Abstract

Abstract The international translation industry is undergoing fundamental changes with the potential of disrupting the market and the business basis of many freelance translators. This paper outlines the present scenario in the field of non-literary translations, its development, reasons, symptoms and current trends. Analogous to the established concept of “Industry 4.0”, the philosophy of an emerging new translation industry can be called “Translation 4.0”. Challenged by a continuously growing demand for translations, increasingly volatile markets, fierce global competition and aggressive pricing, the translation industry is responding with fully digitized data handling, real-time project management, strictly organized processes, quality control, short response times and comprehensive added-value services for clients. Key variables in this new work environment are fragmentation of projects to accelerate turn-around times, outsourcing, crowdsourcing, teamworking, connectivity, cloud-based translation platforms, integrated – and often compulsory – translation tools and, last but not least, machine translation (MT) and post-editing of MT (PEMT).

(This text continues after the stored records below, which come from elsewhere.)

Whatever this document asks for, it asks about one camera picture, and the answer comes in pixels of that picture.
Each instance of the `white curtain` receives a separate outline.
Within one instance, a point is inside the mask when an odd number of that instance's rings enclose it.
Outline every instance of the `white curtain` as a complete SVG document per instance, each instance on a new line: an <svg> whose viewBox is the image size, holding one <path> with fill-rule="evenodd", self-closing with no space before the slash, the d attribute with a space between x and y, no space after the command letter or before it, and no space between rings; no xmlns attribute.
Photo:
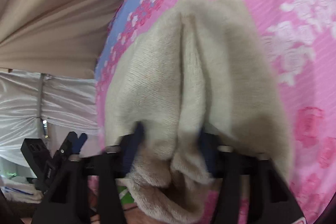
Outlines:
<svg viewBox="0 0 336 224"><path fill-rule="evenodd" d="M20 148L24 138L38 138L39 79L39 73L0 72L0 157L26 167ZM41 114L48 123L97 135L95 81L46 76Z"/></svg>

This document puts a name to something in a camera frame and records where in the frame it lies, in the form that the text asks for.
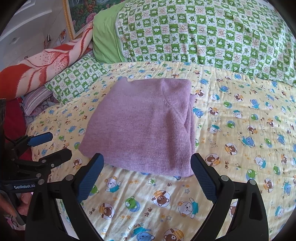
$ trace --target gold picture frame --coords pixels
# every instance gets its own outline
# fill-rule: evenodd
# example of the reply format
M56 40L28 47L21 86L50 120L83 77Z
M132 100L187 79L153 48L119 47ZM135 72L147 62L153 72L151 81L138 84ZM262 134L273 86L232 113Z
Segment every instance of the gold picture frame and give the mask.
M84 29L86 28L86 25L76 33L73 25L71 12L70 12L69 0L63 0L63 8L64 8L66 23L67 23L71 40L79 38L82 35Z

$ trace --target painting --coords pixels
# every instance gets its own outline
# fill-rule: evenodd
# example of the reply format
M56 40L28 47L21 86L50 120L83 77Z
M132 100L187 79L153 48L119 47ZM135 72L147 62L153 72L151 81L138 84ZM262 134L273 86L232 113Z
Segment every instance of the painting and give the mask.
M101 10L124 0L63 0L65 17L71 40L79 37L85 26Z

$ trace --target folded sweater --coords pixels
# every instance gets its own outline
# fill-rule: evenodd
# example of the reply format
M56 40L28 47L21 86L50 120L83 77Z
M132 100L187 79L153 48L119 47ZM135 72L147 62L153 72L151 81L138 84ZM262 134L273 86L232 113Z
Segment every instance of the folded sweater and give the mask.
M195 148L191 82L121 78L98 105L79 146L89 158L145 173L187 177Z

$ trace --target green pillow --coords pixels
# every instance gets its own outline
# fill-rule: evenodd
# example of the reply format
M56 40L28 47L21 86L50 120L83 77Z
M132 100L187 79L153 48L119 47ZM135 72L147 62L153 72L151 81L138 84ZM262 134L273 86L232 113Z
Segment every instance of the green pillow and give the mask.
M104 68L87 54L47 82L45 87L64 105L86 91L107 72L109 69Z

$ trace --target finger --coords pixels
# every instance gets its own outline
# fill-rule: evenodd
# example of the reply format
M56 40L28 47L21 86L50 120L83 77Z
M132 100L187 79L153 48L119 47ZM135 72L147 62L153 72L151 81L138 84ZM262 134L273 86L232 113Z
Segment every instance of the finger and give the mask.
M28 215L28 210L29 210L29 204L22 203L20 206L18 206L17 211L21 215Z
M20 199L23 203L28 204L31 199L32 194L30 192L22 193Z
M31 193L24 193L24 194L25 194L25 198L29 197L29 200L27 200L28 203L25 203L25 202L21 203L21 205L17 208L17 211L19 212L19 214L27 216L28 211L29 211L31 198L32 198L32 194Z
M13 206L0 194L0 208L2 208L6 213L16 217L17 213Z

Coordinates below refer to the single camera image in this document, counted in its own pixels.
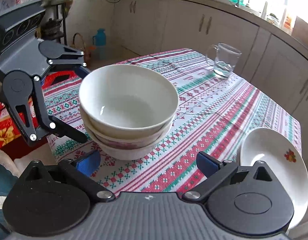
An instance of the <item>blue jug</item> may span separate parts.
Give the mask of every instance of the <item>blue jug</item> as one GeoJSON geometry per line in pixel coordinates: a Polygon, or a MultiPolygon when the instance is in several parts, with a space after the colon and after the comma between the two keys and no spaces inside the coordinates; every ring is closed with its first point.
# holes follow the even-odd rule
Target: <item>blue jug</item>
{"type": "Polygon", "coordinates": [[[104,46],[106,45],[106,35],[104,33],[105,29],[98,29],[97,34],[93,36],[93,45],[104,46]]]}

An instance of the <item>patterned tablecloth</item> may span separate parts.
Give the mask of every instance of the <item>patterned tablecloth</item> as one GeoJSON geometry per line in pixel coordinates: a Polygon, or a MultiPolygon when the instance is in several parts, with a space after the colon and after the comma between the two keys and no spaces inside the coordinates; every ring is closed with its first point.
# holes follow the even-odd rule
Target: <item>patterned tablecloth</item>
{"type": "MultiPolygon", "coordinates": [[[[246,133],[270,127],[283,134],[301,152],[297,120],[245,79],[232,74],[217,77],[205,56],[192,49],[178,49],[130,59],[157,71],[176,87],[180,106],[169,134],[144,158],[120,161],[106,155],[89,140],[79,144],[67,137],[48,138],[56,161],[76,159],[99,149],[102,163],[92,179],[116,195],[120,191],[186,192],[205,176],[196,166],[196,154],[205,151],[219,159],[236,159],[246,133]]],[[[79,113],[81,79],[72,77],[44,90],[49,114],[85,132],[79,113]]]]}

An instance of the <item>plate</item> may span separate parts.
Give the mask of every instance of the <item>plate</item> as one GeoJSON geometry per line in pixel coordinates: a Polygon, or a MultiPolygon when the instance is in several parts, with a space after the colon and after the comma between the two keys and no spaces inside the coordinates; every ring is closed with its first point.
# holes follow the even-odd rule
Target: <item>plate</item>
{"type": "Polygon", "coordinates": [[[256,128],[246,135],[238,158],[241,166],[253,166],[258,160],[268,164],[294,205],[289,229],[297,226],[308,206],[308,173],[293,144],[272,129],[256,128]]]}

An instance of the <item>blue gripper pad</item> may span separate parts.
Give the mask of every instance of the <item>blue gripper pad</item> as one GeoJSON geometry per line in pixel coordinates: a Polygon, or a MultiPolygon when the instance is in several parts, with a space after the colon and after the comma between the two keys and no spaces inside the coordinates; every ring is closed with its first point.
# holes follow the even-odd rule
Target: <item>blue gripper pad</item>
{"type": "Polygon", "coordinates": [[[76,164],[76,169],[83,173],[84,175],[90,177],[94,171],[100,166],[101,164],[101,155],[98,150],[94,150],[83,160],[79,160],[76,164]]]}
{"type": "Polygon", "coordinates": [[[217,163],[209,160],[200,152],[196,156],[196,165],[207,178],[219,170],[219,165],[217,165],[217,163]]]}

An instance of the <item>bowl rim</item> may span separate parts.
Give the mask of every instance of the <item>bowl rim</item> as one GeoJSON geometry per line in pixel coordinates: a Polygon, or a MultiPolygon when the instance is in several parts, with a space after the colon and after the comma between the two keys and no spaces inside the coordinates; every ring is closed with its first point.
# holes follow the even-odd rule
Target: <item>bowl rim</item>
{"type": "Polygon", "coordinates": [[[91,73],[89,73],[86,77],[85,77],[81,84],[80,84],[80,87],[79,87],[79,91],[78,91],[78,99],[80,101],[80,105],[82,106],[83,110],[87,113],[87,115],[89,117],[91,117],[93,120],[95,120],[96,122],[99,122],[105,126],[109,126],[111,127],[112,129],[119,129],[119,130],[122,130],[122,131],[145,131],[145,130],[151,130],[153,128],[156,128],[158,126],[163,126],[169,119],[171,119],[173,116],[176,115],[176,112],[177,112],[177,109],[178,109],[178,106],[180,105],[180,97],[179,97],[179,94],[177,92],[177,89],[176,87],[166,78],[164,77],[162,74],[154,71],[154,70],[151,70],[149,68],[145,68],[145,67],[142,67],[142,66],[138,66],[138,65],[133,65],[133,64],[112,64],[112,65],[107,65],[107,66],[103,66],[103,67],[100,67],[98,69],[95,69],[93,70],[91,73]],[[161,76],[161,78],[164,78],[165,80],[167,80],[171,86],[173,87],[176,95],[177,95],[177,106],[176,106],[176,109],[175,111],[173,112],[172,115],[170,115],[167,119],[165,119],[164,121],[160,122],[160,123],[157,123],[157,124],[154,124],[154,125],[151,125],[151,126],[146,126],[146,127],[123,127],[123,126],[117,126],[117,125],[113,125],[113,124],[110,124],[108,122],[104,122],[104,121],[100,121],[100,120],[95,120],[95,118],[93,117],[93,115],[86,110],[86,108],[83,106],[83,104],[81,104],[81,88],[82,88],[82,83],[84,82],[85,78],[87,78],[89,75],[91,75],[93,72],[95,71],[101,71],[103,70],[104,68],[108,68],[108,67],[113,67],[113,66],[132,66],[132,67],[136,67],[136,68],[142,68],[142,69],[145,69],[146,71],[149,71],[149,72],[154,72],[155,74],[161,76]]]}
{"type": "MultiPolygon", "coordinates": [[[[274,129],[272,129],[272,128],[268,128],[268,127],[255,127],[255,128],[253,128],[252,130],[250,130],[250,131],[246,134],[246,136],[244,137],[244,139],[243,139],[243,141],[242,141],[242,143],[241,143],[241,148],[240,148],[240,153],[239,153],[239,165],[242,165],[242,156],[244,156],[244,154],[242,154],[242,151],[243,151],[244,143],[246,142],[246,138],[248,137],[248,135],[249,135],[250,133],[254,132],[255,130],[260,130],[260,129],[262,129],[262,130],[271,130],[271,131],[274,131],[275,133],[278,133],[278,134],[281,135],[287,142],[290,143],[290,145],[292,146],[292,147],[291,147],[292,150],[293,150],[294,152],[296,152],[296,153],[301,157],[301,160],[302,160],[301,163],[302,163],[302,165],[303,165],[304,168],[305,168],[305,174],[306,174],[306,177],[307,177],[306,182],[307,182],[307,186],[308,186],[308,171],[307,171],[305,162],[304,162],[304,160],[303,160],[303,158],[302,158],[302,155],[299,153],[299,151],[296,149],[296,147],[295,147],[284,135],[282,135],[281,133],[279,133],[278,131],[276,131],[276,130],[274,130],[274,129]]],[[[303,217],[302,217],[301,219],[299,219],[298,222],[297,222],[293,227],[289,227],[288,229],[295,228],[297,225],[299,225],[299,223],[301,222],[301,220],[303,219],[303,217]]]]}
{"type": "Polygon", "coordinates": [[[91,137],[91,139],[93,141],[95,141],[97,144],[99,144],[99,146],[102,148],[102,146],[105,146],[106,148],[109,148],[110,150],[115,150],[115,151],[124,151],[125,153],[132,153],[134,151],[141,151],[145,148],[150,148],[150,147],[153,147],[154,145],[158,144],[163,138],[165,138],[165,136],[169,133],[169,131],[171,130],[173,126],[173,123],[171,122],[170,126],[169,126],[169,129],[166,131],[166,133],[164,134],[161,134],[154,142],[150,143],[149,145],[146,145],[144,147],[141,147],[141,148],[137,148],[137,149],[130,149],[130,150],[124,150],[124,149],[116,149],[116,148],[113,148],[113,147],[110,147],[110,146],[107,146],[106,144],[102,143],[96,136],[95,134],[91,131],[91,129],[89,129],[88,127],[85,128],[86,132],[88,133],[88,135],[91,137]]]}
{"type": "Polygon", "coordinates": [[[89,130],[91,130],[91,132],[93,134],[96,134],[98,136],[102,136],[104,139],[106,140],[110,140],[110,141],[113,141],[113,142],[118,142],[118,143],[138,143],[138,142],[142,142],[144,139],[150,137],[150,136],[153,136],[155,134],[157,134],[158,136],[160,132],[162,132],[168,125],[170,125],[171,122],[173,122],[174,118],[169,122],[169,123],[166,123],[159,131],[157,131],[156,133],[153,133],[152,135],[149,135],[149,136],[145,136],[145,137],[141,137],[141,138],[137,138],[137,139],[118,139],[118,138],[113,138],[113,137],[110,137],[108,135],[105,135],[103,133],[101,133],[100,131],[98,131],[91,123],[91,121],[89,120],[88,118],[88,115],[87,113],[85,112],[85,110],[83,109],[83,107],[79,107],[80,108],[80,114],[81,112],[83,111],[83,115],[86,115],[87,118],[84,118],[82,117],[82,114],[81,114],[81,118],[83,120],[83,123],[84,123],[84,126],[88,127],[89,130]]]}

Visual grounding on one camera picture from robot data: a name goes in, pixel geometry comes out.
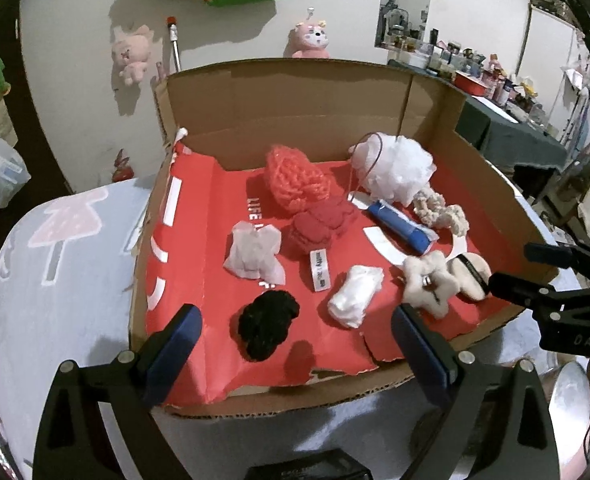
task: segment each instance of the pink teddy bear
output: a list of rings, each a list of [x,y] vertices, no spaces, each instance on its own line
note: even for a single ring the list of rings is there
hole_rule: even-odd
[[[132,34],[121,33],[112,46],[112,54],[120,67],[120,76],[126,86],[140,83],[144,72],[149,67],[150,47],[153,42],[153,31],[142,25]]]
[[[313,23],[310,19],[298,23],[295,27],[294,39],[299,50],[293,57],[316,57],[328,59],[330,54],[326,51],[328,37],[326,36],[326,22]]]

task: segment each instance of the dark green tablecloth
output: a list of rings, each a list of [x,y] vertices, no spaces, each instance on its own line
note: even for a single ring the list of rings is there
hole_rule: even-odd
[[[467,99],[455,131],[500,168],[564,168],[566,150],[553,137],[512,123],[476,99]]]

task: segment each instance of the white paper strip
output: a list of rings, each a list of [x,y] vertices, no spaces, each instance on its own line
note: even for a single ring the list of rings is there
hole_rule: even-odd
[[[407,254],[400,251],[393,243],[388,239],[379,227],[365,227],[364,234],[371,241],[376,251],[381,254],[386,260],[395,266],[400,266],[406,260]],[[453,250],[451,254],[446,257],[446,261],[452,260],[455,256],[467,252],[469,244],[465,237],[454,236],[453,237]]]
[[[153,254],[155,254],[155,257],[160,262],[162,262],[163,264],[168,263],[168,253],[159,248],[157,242],[155,241],[155,238],[153,237],[150,237],[150,248],[153,250]]]
[[[153,294],[148,297],[149,300],[149,310],[155,310],[155,307],[159,303],[159,300],[162,299],[162,295],[166,288],[166,280],[162,280],[161,278],[157,278],[155,282],[155,290]]]
[[[182,189],[182,181],[176,176],[171,181],[171,188],[168,190],[168,199],[166,200],[166,209],[164,211],[164,225],[173,227],[175,222],[175,210],[179,200],[179,192]]]

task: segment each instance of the metal rod
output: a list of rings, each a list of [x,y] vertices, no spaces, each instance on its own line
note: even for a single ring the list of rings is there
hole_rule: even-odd
[[[520,56],[517,59],[517,66],[515,67],[515,75],[519,75],[524,60],[524,53],[526,51],[526,42],[529,41],[529,31],[531,30],[531,19],[533,18],[533,6],[529,1],[529,13],[526,19],[526,30],[524,31],[524,39],[522,40],[522,48],[520,49]]]
[[[182,65],[179,57],[179,48],[177,47],[177,40],[179,38],[177,34],[177,19],[175,19],[174,16],[166,18],[166,25],[168,25],[168,35],[173,45],[173,60],[175,61],[175,72],[181,72]]]

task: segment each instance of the table
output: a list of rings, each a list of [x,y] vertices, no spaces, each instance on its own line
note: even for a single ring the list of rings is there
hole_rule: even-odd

Due to the closing gap between the quality of human translations (HT) and neural MT (in particular of DeepL), MT will cover a growing share of the low-end translation market volume, with the consequence that translators who cannot offer a substantially better value (i. e. quality/price ratio) than MT will become obsolete. The future will be for translators who have the competencies defined in the EMT (European Masters’ of Translation) and who adapt to the changing translation ecosystem.